■ **Directions for this task**:
What you need to produce is the complete listing, repeated exactly.
[Start of section]
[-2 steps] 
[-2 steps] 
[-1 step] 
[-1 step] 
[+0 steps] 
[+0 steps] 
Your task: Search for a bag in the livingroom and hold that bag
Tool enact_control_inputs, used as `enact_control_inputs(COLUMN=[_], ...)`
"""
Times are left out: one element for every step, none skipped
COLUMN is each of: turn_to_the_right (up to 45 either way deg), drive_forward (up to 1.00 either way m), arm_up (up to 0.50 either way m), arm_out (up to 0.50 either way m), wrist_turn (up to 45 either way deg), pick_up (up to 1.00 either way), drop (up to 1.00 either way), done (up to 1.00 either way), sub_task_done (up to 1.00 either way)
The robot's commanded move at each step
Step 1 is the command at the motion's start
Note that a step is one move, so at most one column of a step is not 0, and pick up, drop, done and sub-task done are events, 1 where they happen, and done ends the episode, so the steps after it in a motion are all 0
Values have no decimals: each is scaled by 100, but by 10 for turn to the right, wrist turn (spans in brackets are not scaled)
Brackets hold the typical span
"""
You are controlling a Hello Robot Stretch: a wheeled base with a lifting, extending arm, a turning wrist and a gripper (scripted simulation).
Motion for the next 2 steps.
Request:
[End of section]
■ **Answer for the task**:
[-2 steps] 
[-2 steps] 
[-1 step] 
[-1 step] 
[+0 steps] 
[+0 steps] 
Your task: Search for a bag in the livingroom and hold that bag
Tool enact_control_inputs, used as `enact_control_inputs(COLUMN=[_], ...)`
"""
Times are left out: one element for every step, none skipped
COLUMN is each of: turn_to_the_right (up to 45 either way deg), drive_forward (up to 1.00 either way m), arm_up (up to 0.50 either way m), arm_out (up to 0.50 either way m), wrist_turn (up to 45 either way deg), pick_up (up to 1.00 either way), drop (up to 1.00 either way), done (up to 1.00 either way), sub_task_done (up to 1.00 either way)
The robot's commanded move at each step
Step 1 is the command at the motion's start
Note that a step is one move, so at most one column of a step is not 0, and pick up, drop, done and sub-task done are events, 1 where they happen, and done ends the episode, so the steps after it in a motion are all 0
Values have no decimals: each is scaled by 100, but by 10 for turn to the right, wrist turn (spans in brackets are not scaled)
Brackets hold the typical span
"""
You are controlling a Hello Robot Stretch: a wheeled base with a lifting, extending arm, a turning wrist and a gripper (scripted simulation).
Motion for the next 2 steps.
Request:

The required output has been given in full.